_WHAT IS EXPECTED_:
Extract every line below, verbatim.

_SOURCE MATERIAL_:
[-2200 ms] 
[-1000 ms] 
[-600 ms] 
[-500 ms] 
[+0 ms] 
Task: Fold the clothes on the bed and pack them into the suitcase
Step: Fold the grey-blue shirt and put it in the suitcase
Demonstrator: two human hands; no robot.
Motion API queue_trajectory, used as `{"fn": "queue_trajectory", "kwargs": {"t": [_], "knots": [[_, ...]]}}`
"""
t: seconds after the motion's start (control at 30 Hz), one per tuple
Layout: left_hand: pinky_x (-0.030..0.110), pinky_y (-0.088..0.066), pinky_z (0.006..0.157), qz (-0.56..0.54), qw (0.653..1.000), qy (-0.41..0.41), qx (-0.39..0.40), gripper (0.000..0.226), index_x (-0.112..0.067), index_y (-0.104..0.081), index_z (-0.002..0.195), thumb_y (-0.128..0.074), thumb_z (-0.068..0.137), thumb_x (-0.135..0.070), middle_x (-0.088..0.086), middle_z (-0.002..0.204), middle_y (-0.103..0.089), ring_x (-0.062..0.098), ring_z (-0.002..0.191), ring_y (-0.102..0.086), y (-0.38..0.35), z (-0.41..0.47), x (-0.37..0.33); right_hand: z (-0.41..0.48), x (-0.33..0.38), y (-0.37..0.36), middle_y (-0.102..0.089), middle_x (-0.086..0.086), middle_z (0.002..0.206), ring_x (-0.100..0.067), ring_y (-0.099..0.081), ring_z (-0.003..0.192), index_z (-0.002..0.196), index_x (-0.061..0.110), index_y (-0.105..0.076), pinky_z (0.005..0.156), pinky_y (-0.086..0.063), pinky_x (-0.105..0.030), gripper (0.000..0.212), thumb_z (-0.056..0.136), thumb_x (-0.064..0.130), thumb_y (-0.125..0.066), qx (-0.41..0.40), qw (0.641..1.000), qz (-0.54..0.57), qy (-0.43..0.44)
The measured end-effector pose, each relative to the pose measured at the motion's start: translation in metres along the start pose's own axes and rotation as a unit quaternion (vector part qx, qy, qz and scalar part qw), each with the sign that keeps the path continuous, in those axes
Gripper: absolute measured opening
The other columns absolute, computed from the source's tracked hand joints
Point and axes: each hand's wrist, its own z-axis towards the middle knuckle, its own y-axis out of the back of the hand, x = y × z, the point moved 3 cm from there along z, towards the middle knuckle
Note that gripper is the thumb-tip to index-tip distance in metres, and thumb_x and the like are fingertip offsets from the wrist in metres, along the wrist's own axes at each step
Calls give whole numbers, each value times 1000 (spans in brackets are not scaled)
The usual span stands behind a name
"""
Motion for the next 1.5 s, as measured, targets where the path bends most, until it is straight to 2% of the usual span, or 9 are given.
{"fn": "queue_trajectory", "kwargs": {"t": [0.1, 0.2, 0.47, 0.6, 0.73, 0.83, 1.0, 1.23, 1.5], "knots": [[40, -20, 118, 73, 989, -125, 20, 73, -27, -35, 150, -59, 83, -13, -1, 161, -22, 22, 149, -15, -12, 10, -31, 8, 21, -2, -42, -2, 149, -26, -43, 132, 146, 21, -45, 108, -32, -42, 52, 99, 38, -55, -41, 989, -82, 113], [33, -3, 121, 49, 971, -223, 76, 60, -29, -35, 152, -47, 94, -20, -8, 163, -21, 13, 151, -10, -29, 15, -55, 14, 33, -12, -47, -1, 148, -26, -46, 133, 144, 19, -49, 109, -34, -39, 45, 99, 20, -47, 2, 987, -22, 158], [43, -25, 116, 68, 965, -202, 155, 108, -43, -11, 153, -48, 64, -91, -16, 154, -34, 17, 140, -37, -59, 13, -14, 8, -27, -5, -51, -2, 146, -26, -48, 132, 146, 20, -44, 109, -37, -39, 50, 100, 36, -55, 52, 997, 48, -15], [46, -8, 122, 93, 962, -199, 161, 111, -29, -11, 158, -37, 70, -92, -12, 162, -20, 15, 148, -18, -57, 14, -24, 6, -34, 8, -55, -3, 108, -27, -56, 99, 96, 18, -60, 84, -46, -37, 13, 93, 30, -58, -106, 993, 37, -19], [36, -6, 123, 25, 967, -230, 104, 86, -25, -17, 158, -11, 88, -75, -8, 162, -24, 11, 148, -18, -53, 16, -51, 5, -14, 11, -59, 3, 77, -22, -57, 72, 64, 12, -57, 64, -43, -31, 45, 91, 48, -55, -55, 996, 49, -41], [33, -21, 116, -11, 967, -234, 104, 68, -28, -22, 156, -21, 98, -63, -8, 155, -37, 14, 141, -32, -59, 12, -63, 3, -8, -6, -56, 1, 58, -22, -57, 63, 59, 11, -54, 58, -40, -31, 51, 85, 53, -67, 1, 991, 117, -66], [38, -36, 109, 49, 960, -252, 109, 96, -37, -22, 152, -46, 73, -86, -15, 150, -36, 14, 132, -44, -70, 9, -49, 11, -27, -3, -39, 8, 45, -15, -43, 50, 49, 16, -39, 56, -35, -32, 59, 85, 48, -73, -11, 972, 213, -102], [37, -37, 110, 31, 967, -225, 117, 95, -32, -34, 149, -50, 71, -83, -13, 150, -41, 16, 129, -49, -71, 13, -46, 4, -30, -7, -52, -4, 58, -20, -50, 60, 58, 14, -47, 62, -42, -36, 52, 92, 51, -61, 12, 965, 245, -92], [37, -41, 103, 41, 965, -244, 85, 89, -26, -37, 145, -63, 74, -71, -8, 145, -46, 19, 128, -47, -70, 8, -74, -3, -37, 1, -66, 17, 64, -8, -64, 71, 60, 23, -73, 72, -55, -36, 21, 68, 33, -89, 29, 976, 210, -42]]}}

_WRITTEN REPLY_:
[-2200 ms] 
[-1000 ms] 
[-600 ms] 
[-500 ms] 
[+0 ms] 
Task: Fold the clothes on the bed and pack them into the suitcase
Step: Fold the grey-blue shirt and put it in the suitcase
Demonstrator: two human hands; no robot.
Motion API queue_trajectory, used as `{"fn": "queue_trajectory", "kwargs": {"t": [_], "knots": [[_, ...]]}}`
"""
t: seconds after the motion's start (control at 30 Hz), one per tuple
Layout: left_hand: pinky_x (-0.030..0.110), pinky_y (-0.088..0.066), pinky_z (0.006..0.157), qz (-0.56..0.54), qw (0.653..1.000), qy (-0.41..0.41), qx (-0.39..0.40), gripper (0.000..0.226), index_x (-0.112..0.067), index_y (-0.104..0.081), index_z (-0.002..0.195), thumb_y (-0.128..0.074), thumb_z (-0.068..0.137), thumb_x (-0.135..0.070), middle_x (-0.088..0.086), middle_z (-0.002..0.204), middle_y (-0.103..0.089), ring_x (-0.062..0.098), ring_z (-0.002..0.191), ring_y (-0.102..0.086), y (-0.38..0.35), z (-0.41..0.47), x (-0.37..0.33); right_hand: z (-0.41..0.48), x (-0.33..0.38), y (-0.37..0.36), middle_y (-0.102..0.089), middle_x (-0.086..0.086), middle_z (0.002..0.206), ring_x (-0.100..0.067), ring_y (-0.099..0.081), ring_z (-0.003..0.192), index_z (-0.002..0.196), index_x (-0.061..0.110), index_y (-0.105..0.076), pinky_z (0.005..0.156), pinky_y (-0.086..0.063), pinky_x (-0.105..0.030), gripper (0.000..0.212), thumb_z (-0.056..0.136), thumb_x (-0.064..0.130), thumb_y (-0.125..0.066), qx (-0.41..0.40), qw (0.641..1.000), qz (-0.54..0.57), qy (-0.43..0.44)
The measured end-effector pose, each relative to the pose measured at the motion's start: translation in metres along the start pose's own axes and rotation as a unit quaternion (vector part qx, qy, qz and scalar part qw), each with the sign that keeps the path continuous, in those axes
Gripper: absolute measured opening
The other columns absolute, computed from the source's tracked hand joints
Point and axes: each hand's wrist, its own z-axis towards the middle knuckle, its own y-axis out of the back of the hand, x = y × z, the point moved 3 cm from there along z, towards the middle knuckle
Note that gripper is the thumb-tip to index-tip distance in metres, and thumb_x and the like are fingertip offsets from the wrist in metres, along the wrist's own axes at each step
Calls give whole numbers, each value times 1000 (spans in brackets are not scaled)
The usual span stands behind a name
"""
Motion for the next 1.5 s, as measured, targets where the path bends most, until it is straight to 2% of the usual span, or 9 are given.
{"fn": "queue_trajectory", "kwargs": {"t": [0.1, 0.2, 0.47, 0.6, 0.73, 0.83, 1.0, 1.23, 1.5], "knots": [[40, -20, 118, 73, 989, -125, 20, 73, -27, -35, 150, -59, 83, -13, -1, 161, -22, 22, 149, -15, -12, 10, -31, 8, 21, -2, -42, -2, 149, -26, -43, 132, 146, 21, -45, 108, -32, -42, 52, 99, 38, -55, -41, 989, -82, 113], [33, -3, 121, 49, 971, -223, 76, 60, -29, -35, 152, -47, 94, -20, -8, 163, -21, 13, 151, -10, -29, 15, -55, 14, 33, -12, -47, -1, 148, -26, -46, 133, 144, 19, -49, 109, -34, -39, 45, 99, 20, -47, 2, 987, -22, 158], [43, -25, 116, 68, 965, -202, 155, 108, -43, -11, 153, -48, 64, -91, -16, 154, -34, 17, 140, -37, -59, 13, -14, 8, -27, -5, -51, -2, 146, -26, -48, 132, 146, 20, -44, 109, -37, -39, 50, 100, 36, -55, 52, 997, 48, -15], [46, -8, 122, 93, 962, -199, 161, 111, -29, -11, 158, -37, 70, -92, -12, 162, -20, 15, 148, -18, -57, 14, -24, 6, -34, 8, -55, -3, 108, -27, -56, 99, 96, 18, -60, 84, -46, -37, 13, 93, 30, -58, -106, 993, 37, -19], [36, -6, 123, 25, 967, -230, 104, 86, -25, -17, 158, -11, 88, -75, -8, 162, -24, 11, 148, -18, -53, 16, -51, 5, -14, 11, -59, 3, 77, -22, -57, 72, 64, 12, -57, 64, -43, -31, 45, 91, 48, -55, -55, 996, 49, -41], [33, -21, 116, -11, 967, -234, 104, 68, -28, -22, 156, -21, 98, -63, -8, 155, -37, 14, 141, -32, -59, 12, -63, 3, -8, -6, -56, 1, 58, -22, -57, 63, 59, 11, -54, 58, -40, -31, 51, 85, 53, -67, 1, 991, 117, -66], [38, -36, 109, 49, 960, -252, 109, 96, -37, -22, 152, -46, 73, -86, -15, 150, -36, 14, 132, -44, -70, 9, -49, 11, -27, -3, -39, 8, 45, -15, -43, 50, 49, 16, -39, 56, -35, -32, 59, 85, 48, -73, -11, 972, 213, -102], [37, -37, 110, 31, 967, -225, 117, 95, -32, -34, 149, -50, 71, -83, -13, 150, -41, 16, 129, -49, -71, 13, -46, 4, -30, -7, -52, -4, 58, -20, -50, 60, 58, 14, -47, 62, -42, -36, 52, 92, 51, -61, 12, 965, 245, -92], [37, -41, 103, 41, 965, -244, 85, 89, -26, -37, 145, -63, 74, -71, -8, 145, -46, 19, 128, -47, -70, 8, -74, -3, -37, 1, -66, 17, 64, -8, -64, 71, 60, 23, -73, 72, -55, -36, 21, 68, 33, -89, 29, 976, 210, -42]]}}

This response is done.